The documents (by leaders such as Fathi Shiqaqi and Ramadan Abdallah Shallah, the group's first two secretaries general), help the reader better understand the ideology of a generally under-analyzed organization. They delve into the founding and thinking of the group, its perspectives on Islamic history and religion, its views on violence, and its relations with other Palestinian factions such as Hamas, Fatah, and the Palestine Liberation Organization.
Palestinian Islamic Jihad purports to address PIJ's relationship with Tehran, currently the group's most important financial and political patron, but the book provides very little insight into these deep ties. Indeed, the author dances around the immutable fact that PIJ today is a tool of Iran, instead insinuating that it maintains a modicum of independence. He also pretends that PIJ backed the Islamic Republic of Iran for reasons that were "not so much about theology" but because it was an ally against Israel.
Unfortunately, Skare's failings extend well beyond this.

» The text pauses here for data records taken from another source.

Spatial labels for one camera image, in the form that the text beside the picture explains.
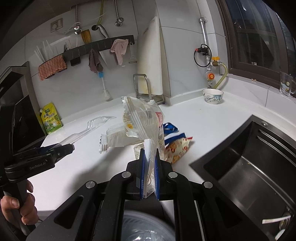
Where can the orange wavy dishcloth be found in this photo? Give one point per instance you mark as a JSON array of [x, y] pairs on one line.
[[51, 67]]

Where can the clear plastic fork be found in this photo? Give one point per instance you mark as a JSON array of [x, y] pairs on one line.
[[91, 126]]

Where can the wall power socket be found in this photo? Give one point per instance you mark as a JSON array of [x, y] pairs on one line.
[[55, 25]]

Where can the metal cutting board rack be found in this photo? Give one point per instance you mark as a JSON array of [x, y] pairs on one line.
[[149, 87]]

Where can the clear glass mug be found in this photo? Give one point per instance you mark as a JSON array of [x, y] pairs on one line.
[[287, 84]]

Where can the dark purple hanging cloth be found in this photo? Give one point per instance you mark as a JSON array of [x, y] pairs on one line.
[[94, 61]]

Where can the dark framed window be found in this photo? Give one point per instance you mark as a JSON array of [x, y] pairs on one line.
[[259, 44]]

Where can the white patterned ceramic bowl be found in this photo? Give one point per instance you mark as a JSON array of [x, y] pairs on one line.
[[212, 96]]

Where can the grey gas pipe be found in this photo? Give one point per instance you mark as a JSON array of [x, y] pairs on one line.
[[205, 44]]

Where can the red patterned snack wrapper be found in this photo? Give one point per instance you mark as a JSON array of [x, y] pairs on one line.
[[176, 149]]

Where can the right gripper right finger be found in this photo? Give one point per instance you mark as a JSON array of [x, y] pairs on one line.
[[156, 175]]

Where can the yellow gas valve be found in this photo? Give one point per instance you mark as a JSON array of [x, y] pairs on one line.
[[216, 61]]

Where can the blue white bottle brush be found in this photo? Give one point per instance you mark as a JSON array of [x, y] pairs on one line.
[[107, 95]]

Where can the clear plastic snack bag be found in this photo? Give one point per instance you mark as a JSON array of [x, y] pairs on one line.
[[144, 120]]

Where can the clear white wrapper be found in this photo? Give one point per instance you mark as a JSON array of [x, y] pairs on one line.
[[116, 137]]

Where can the white cutting board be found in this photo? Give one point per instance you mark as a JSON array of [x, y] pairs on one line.
[[149, 49]]

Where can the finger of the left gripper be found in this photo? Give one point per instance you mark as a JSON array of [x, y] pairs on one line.
[[63, 150]]

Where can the pink hanging cloth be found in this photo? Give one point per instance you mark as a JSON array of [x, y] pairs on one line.
[[119, 48]]

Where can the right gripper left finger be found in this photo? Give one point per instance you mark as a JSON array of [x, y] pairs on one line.
[[140, 173]]

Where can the black wall rail rack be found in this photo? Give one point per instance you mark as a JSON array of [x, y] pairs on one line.
[[100, 45]]

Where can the yellow green seasoning pouch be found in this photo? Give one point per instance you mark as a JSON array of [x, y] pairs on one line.
[[50, 118]]

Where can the hanging metal peeler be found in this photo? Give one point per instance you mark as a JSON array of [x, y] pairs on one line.
[[132, 59]]

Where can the black sink basin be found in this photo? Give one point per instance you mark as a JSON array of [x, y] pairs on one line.
[[255, 168]]

His introductory notes to each document severely undermine his work. He laments that PIJ "is all too often dismissed as Hamas' more violent and uncompromising little brother," when that precisely describes what it is. He praises PIJ leaders for framing their violent ideology through history rather than religion as if that somehow better justifies their violence. He gushes over PIJ's "refreshingly clear language" that is neither refreshing nor clear. He lauds PIJ leaders as "pragmatic," a description that hardly suits the chieftains of a violent, terrorist organization.
In short, Skare provides valuable primary texts from which one can learn much about PIJ's origins and outlook while his notes suggest that he drew too close to his research subjects—an all too-common problem in the deeply tainted field of Middle Eastern studies.